Ontario Self Employment Program Durham logo.We received some unfortunate news last week. The Province of Ontario is ending the Ontario Self-Employment Benefit (OSEB) program. Students currently enrolled and those accepted into the final intake (deadline last Friday the 15th) will finish the program, but that’s it.

We’ve had a great relationship with Essential Communications, which provides OSEB here in Durham. They’re located just down the street from the Central Library, so many an OSEB applicant or student has come in looking for information via PCensus or our other resources. More recently, we’ve had the pleasure of talking to prospective clients through a brief presentation on library resources…we really appreciate the opportunity and hope that the OSEB students who dropped in found our services helpful.

We’re still here to help any and all entrepreneurs who ask, as are the great people at Business Advisory Centre Durham and other Small Business Enterprise Centres throughout Ontario.

Thanks for everything, OSEB. We’re sure many Durham entrepreneurs feel the same.

Posted by: WPL | 2015/04/28

Demographics everywhere!

ICXThere’s PCensus, Statistics Canada, Environics’ PRIZM5…and now ICX. ICX is the commercial real estate version of the MLS listings service. When you’re looking at a house, MLS gives you all of the usual (and important) details about the building and property. There’s also a demographics tab that tells you about the neighbourhood – ages, education, projected population, income, children, etc.

ICX provides the same demographic information essential for buying a business. ICX business listings give you about the same demographic information as MLS, plus added data on the daytime population, number of businesses in the area and retail sales. Obviously you’d want to look at this for a business listing that you’re interested in pursuing, but even if you’re just looking in the area generally, you can find useful data quickly and easily. The daytime population is a particularly useful figure, as we don’t have access to that data elsewhere. Daytime population refers to the number of people who are working in the area – for example, Bay Street business district in Toronto doesn’t necessarily have a high population of people living there full-time, but it has a high daytime population of workers and shoppers. These people live elsewhere, but still spend lots of time (and probably money) in the area. Good data to have.

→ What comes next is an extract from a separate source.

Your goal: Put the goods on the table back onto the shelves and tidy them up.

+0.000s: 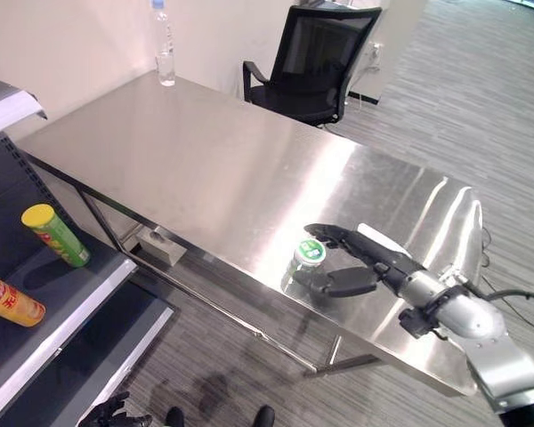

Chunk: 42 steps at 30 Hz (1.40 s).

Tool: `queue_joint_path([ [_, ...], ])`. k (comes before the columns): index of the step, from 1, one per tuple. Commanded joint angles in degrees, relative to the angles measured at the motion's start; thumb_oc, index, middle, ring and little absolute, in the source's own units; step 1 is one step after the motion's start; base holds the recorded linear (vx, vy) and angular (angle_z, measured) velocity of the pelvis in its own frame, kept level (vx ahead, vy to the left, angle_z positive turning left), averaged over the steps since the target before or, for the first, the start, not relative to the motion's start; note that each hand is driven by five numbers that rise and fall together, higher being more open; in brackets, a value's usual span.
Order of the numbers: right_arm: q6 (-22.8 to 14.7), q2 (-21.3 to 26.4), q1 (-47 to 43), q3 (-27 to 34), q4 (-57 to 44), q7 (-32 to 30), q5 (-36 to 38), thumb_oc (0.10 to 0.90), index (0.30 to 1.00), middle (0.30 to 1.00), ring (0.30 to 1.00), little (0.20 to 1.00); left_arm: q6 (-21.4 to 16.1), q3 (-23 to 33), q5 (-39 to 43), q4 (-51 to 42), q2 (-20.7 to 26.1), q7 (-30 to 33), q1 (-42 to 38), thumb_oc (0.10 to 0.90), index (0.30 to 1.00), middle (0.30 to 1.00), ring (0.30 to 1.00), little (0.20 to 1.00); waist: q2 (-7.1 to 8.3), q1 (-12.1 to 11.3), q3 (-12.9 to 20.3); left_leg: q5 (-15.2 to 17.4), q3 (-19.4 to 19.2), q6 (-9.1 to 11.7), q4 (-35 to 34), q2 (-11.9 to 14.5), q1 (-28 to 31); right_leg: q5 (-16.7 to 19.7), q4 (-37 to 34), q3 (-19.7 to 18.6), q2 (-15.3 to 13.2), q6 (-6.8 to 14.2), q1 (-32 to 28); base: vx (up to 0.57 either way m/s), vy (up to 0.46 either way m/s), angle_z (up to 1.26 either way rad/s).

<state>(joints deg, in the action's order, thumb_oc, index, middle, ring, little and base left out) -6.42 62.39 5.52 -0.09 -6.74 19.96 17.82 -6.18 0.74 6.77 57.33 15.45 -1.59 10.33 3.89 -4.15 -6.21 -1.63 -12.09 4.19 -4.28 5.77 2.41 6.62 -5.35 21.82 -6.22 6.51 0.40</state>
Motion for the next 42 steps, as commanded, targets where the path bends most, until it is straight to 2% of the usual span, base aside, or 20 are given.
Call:
queue_joint_path([
  [1, -4.38, 3.24, -7.73, -1.16, 0.82, -3.60, -2.87, 0.800, 0.900, 0.900, 0.900, 0.900, -3.09, -0.63, 0.57, 0.25, 2.73, 0.85, -2.70, 0.800, 0.900, 0.900, 0.900, 0.900, 1.63, -1.14, 1.37, -3.16, -0.25, 1.48, -0.72, 0.51, -4.91, -6.78, 0.47, 3.34, -2.07, 3.68, -6.90, 0.00, 0.000, 0.00],
  [4, -4.85, 3.65, -8.70, -3.33, 1.15, -3.92, -4.11, 0.800, 0.900, 0.900, 0.900, 0.900, -3.14, -0.90, 0.59, 0.63, 3.01, 1.03, -2.84, 0.800, 0.900, 0.900, 0.900, 0.900, 1.86, -1.49, 1.11, -3.24, 0.25, 1.52, -0.72, 0.40, -5.20, -6.93, 0.56, 3.79, -2.04, 3.57, -6.95, 0.01, -0.006, 0.10],
  [5, -4.85, 3.66, -8.85, -3.77, 1.17, -3.87, -4.25, 0.734, 0.801, 0.801, 0.801, 0.801, -3.13, -0.98, 0.68, 0.57, 3.04, 1.03, -2.79, 0.800, 0.900, 0.900, 0.900, 0.900, 1.92, -1.56, 1.05, -3.26, 0.38, 1.51, -0.72, 0.37, -5.24, -6.98, 0.57, 3.93, -2.03, 3.54, -6.99, 0.01, -0.006, 0.11],
  [6, -4.97, 3.64, -8.76, -3.82, 1.11, -3.98, -4.54, 0.400, 0.300, 0.300, 0.300, 0.300, -3.13, -0.93, 0.68, 0.54, 3.11, 1.10, -2.74, 0.800, 0.900, 0.900, 0.900, 0.900, 2.00, -1.61, 1.05, -3.25, 0.56, 1.52, -0.72, 0.36, -5.30, -7.04, 0.56, 4.15, -2.03, 3.54, -7.04, 0.02, -0.010, 0.12],
  [12, -5.26, 2.90, -10.06, -5.49, 1.93, -4.86, -5.63, 0.400, 0.300, 0.300, 0.300, 0.300, -3.08, -0.97, 1.04, 0.61, 3.31, 1.41, -3.17, 0.800, 0.900, 0.900, 0.900, 0.900, 2.25, -2.05, 0.91, -3.30, 1.18, 1.54, -0.72, 0.29, -5.46, -7.29, 0.61, 4.77, -1.99, 3.41, -7.25, 0.00, -0.004, 0.03],
  [18, -5.75, 0.24, -10.22, -2.78, 2.54, -7.42, -6.57, 0.400, 0.300, 0.300, 0.300, 0.300, -2.88, -0.38, 1.19, 0.83, 3.40, 1.70, -3.43, 0.800, 0.900, 0.900, 0.900, 0.900, 2.16, -2.37, 1.03, -3.19, 1.89, 1.51, -0.72, 0.17, -5.16, -7.65, 0.67, 5.39, -1.89, 3.19, -7.90, 0.01, -0.016, 0.09],
  [22, -5.87, -1.09, -10.09, -0.22, 2.44, -8.74, -5.60, 0.400, 0.300, 0.300, 0.300, 0.300, -2.75, -0.14, 1.15, 0.60, 3.59, 1.87, -3.57, 0.800, 0.900, 0.900, 0.900, 0.900, 2.04, -2.45, 1.22, -3.15, 2.17, 1.50, -0.72, 0.14, -5.03, -7.87, 0.71, 5.63, -1.82, 3.05, -8.25, 0.00, -0.033, 0.09],
  [23, -6.48, -2.39, -11.50, 4.32, 1.72, -11.20, -3.03, 0.400, 0.300, 0.300, 0.300, 0.300, -2.68, 0.08, 1.51, 0.31, 3.88, 1.95, -3.63, 0.800, 0.900, 0.900, 0.900, 0.900, 1.87, -2.75, 1.64, -3.27, 2.71, 1.69, -0.72, 0.15, -4.85, -8.26, 0.72, 6.11, -1.59, 2.82, -8.77, -0.02, -0.081, 0.03],
  [27, -8.65, -2.13, -18.48, 7.34, 1.97, -15.57, 0.23, 0.400, 0.300, 0.300, 0.300, 0.300, -2.77, -1.06, 2.07, -0.59, 4.35, 2.47, -4.01, 0.800, 0.900, 0.900, 0.900, 0.900, 1.85, -4.17, 2.19, -4.23, 4.22, 2.68, -0.71, 0.52, -5.23, -9.22, 0.72, 7.35, -0.85, 2.03, -9.80, -0.04, -0.117, 0.25],
  [29, -10.18, -1.00, -25.21, 5.93, 1.64, -18.16, 0.62, 0.400, 0.300, 0.300, 0.300, 0.300, -2.75, -2.22, 2.50, -0.61, 4.47, 2.67, -4.41, 0.800, 0.900, 0.900, 0.900, 0.900, 1.74, -5.54, 2.25, -5.44, 5.49, 3.73, -0.39, 1.11, -6.00, -10.14, 0.66, 8.43, 0.13, 1.18, -10.52, -0.07, -0.162, 0.28],
  [32, -12.51, -2.01, -34.00, 2.69, -0.14, -21.70, 0.79, 0.400, 0.300, 0.300, 0.300, 0.300, -2.78, -3.62, 2.89, -0.93, 4.44, 3.39, -4.92, 0.800, 0.900, 0.900, 0.900, 0.900, 1.33, -8.05, 1.88, -7.92, 7.57, 5.66, -0.10, 2.48, -7.84, -11.38, 0.35, 10.06, 1.83, -0.03, -11.09, -0.10, -0.218, 0.49],
  [33, -13.01, -2.02, -36.60, 1.68, -0.72, -22.62, 0.45, 0.400, 0.300, 0.300, 0.300, 0.300, -2.86, -3.65, 3.12, -0.98, 4.44, 3.63, -5.01, 0.800, 0.900, 0.900, 0.900, 0.900, 1.06, -8.58, 1.65, -8.47, 8.07, 6.16, -0.03, 2.91, -8.33, -11.74, 0.35, 10.51, 2.26, -0.30, -11.17, -0.04, -0.252, 0.77],
  [34, -13.93, -2.26, -41.42, -0.72, -1.70, -24.27, -0.79, 0.400, 0.300, 0.300, 0.300, 0.300, -2.96, -4.05, 3.41, -1.05, 4.51, 4.04, -5.02, 0.800, 0.900, 0.900, 0.900, 0.900, 0.72, -9.53, 1.15, -8.79, 8.70, 7.85, -0.01, 4.12, -8.77, -13.60, 0.35, 10.39, 3.26, -0.76, -11.82, -0.04, -0.222, 0.75],
  [36, -14.55, -4.00, -45.96, -3.84, -3.04, -25.08, -1.12, 0.400, 0.300, 0.300, 0.300, 0.300, -2.84, -3.53, 4.32, -0.15, 3.66, 4.34, -4.31, 0.800, 0.900, 0.900, 0.900, 0.900, -0.23, -10.85, 0.72, -10.32, 8.31, 8.48, 0.23, 5.08, -9.83, -14.18, 0.35, 12.06, 3.77, -1.38, -12.22, -0.09, -0.142, 0.72],
  [39, -14.17, -5.10, -48.60, -6.65, -4.68, -25.18, -2.86, 0.400, 0.300, 0.300, 0.300, 0.300, -2.61, -3.18, 4.43, 0.90, 3.25, 4.68, -3.96, 0.800, 0.900, 0.900, 0.900, 0.900, -0.49, -10.83, 0.06, -10.63, 2.56, 7.63, 2.88, 7.40, -11.09, -13.30, 0.35, 14.73, 2.89, -1.68, -11.60, -0.13, -0.002, 0.68],
  [42, -13.72, -8.06, -50.65, -9.47, -5.37, -24.98, -3.18, 0.400, 0.300, 0.300, 0.300, 0.300, -2.45, -2.61, 4.37, 0.85, 2.97, 4.75, -2.93, 0.800, 0.900, 0.900, 0.900, 0.900, -0.48, -11.27, 0.03, -8.36, 1.05, 6.76, 5.69, 8.25, -10.30, -12.64, 0.35, 15.68, 2.06, -2.01, -11.10, -0.08, 0.028, 0.55],
])
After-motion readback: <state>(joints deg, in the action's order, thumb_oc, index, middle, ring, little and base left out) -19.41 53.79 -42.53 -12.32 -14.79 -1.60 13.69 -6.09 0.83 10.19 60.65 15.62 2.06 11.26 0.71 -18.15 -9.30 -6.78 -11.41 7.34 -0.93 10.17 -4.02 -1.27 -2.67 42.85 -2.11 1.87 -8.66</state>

Remember ICX next time you need demographics for an area. It’s free and easy to access, and is worth a look.

Posted by: WPL | 2015/04/16

Business Bestsellers

Wondering what the hot books are in the business world? Here are a couple of places to check:

Whatever you find and wherever you find it, check to see if we have it! There’s an excellent chance that we do – we have eight out of ten books from the current NY Times list. The two that we don’t have refer more specifically to the American real estate market and US health care. But if you would like to read something that we don’t have, let us know and we’ll see what we can do.

Happy business reading!

Posted by: WPL | 2015/03/27

Data in the News

Screenshot of an Environics PRIZM profile of a selected neighbourhood.The Globe and Mail recently ran a story on the kind of data that we talk about when we talk about PCensus – locational data that provides insight into people who live in a certain area. While PCensus is pretty comprehensive with demographic and spending data, there are even more detailed layers out there that really try to summarize segments of the population. They take the kind of data that exists in PCensus (along with other things) and build descriptive profiles of the population in a specific area. They call it segmentation.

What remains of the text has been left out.